家畜(ブタ)、今だけ人間の言葉で説明なさい」


「薄汚いアヒルなどいらないと言われました…寄るなと泣き叫ばれ…新しい性癖に目覚め「おだまり」


 どうやら夢魔(ブタ)さんは新たな性癖の扉をオープンしてしまったようですわ。


 貴族の青年を人間に戻すと、彼は泣いておりました。


「あんなの嘘だ…嫌悪に染まった顔で私を…イーリが小動物(アヒル)を叩くだなんて…」


 夢魔(ブタ)さんがいたせいではないだろうかと思いましたが、相手がイーリ嬢に疑念を抱いたようなので、背中を押してあげました。

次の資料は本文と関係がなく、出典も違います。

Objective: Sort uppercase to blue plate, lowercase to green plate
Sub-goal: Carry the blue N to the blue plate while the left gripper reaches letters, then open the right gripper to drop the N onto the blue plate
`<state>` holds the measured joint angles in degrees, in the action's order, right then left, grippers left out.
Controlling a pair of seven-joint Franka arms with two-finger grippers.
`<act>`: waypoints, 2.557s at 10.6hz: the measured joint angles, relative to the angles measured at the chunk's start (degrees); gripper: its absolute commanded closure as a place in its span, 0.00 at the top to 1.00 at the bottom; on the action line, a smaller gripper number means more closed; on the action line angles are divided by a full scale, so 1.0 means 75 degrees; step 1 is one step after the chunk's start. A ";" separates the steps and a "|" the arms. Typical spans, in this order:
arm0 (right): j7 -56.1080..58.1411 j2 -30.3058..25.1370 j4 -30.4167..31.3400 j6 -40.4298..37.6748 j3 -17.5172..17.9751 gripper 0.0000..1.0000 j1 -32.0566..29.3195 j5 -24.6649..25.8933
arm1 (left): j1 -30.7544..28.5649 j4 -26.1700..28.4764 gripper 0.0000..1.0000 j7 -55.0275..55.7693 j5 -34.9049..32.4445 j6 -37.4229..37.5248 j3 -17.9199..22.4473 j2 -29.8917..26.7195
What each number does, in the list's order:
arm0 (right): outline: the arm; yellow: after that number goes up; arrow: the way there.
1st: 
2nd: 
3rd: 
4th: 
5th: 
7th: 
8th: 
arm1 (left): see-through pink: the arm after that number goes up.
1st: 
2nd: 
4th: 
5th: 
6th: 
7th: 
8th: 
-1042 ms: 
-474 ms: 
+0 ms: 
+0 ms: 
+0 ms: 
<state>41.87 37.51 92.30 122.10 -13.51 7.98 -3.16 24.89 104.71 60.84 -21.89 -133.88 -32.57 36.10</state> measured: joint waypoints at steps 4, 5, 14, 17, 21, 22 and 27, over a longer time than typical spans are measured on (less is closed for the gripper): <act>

「…何を見たか私は存じませんが、人は演じることができる生き物ですわ。なんなら不細工な男性にしてさしあげますか?多分同じ反応ですよ」


「も、もういい…女なんて、女なんてぇぇ!!」


 貴族の青年は泣きながら去っていきました。残りの男性陣は私達のやりとりを見て蒼白ですわ。


「貴殿方もアヒルにしてさしあげましょうか?」


『すいませんでした!!』


 彼らは綺麗にお辞儀をすると、一斉に逃亡いたしました。残念ですわ。皆様見目だけはよいから綺麗なアヒルになるかと思いましたのに。


「…あら」


「…あんた、実はかなり怒ってたでしょ」


 ピアス嬢が呆れた表情でした。彼女、本当に素晴らしい洞察力をお持ちですわ。


「貴女が彼女を嫌うのは当然ですわ。彼女もわざと貴女を挑発してますもの。それに乗っかる馬鹿が元婚約者を思い出して不愉快極まりないのです!それに、そんな馬鹿が私の友人を貶めるなど許せませんわ!あら?ピアス嬢??」


 何故机に伏して震えてらっしゃるの??私の怒りに同意してくださると思いましたのに。


「ルージュって怖いでしょ?」


 ニマニマしながらマカラが言いました。どう意味ですの??


「もんのすごーく怖いわ!ああもう、ピアスでいいわよ!友達なんでしょ!」


「!!嬉しいですわ、ピアス!」


「うぎゃあ!?」


 歓喜して抱きつくとピアスは困惑したご様子でしたが、最後は笑ってくれました。ピアスのためにも頑張りますわ!!


 追伸・アヒルにした男性はきっちり身元を調べて王家経由で厳重注意をしていただきました。また、ついでに暴言を吐いていた貴族の男性達には友人達に協力していただき、今回の件にちょっと尾ひれをつけて噂を流していただきましたわ。学校から厳重注意されたみたいです。

 うふふ、ざまぁですわ!!

・ルージュの殺る気が上がった!


・ルージュとピアスの親密度が大幅に上がった!


 ルージュは自分のことには比較的寛大ですが、友人を貶める輩には厳しいようです。

 また、ヒロインの件がわりとトラウマになっている気がします。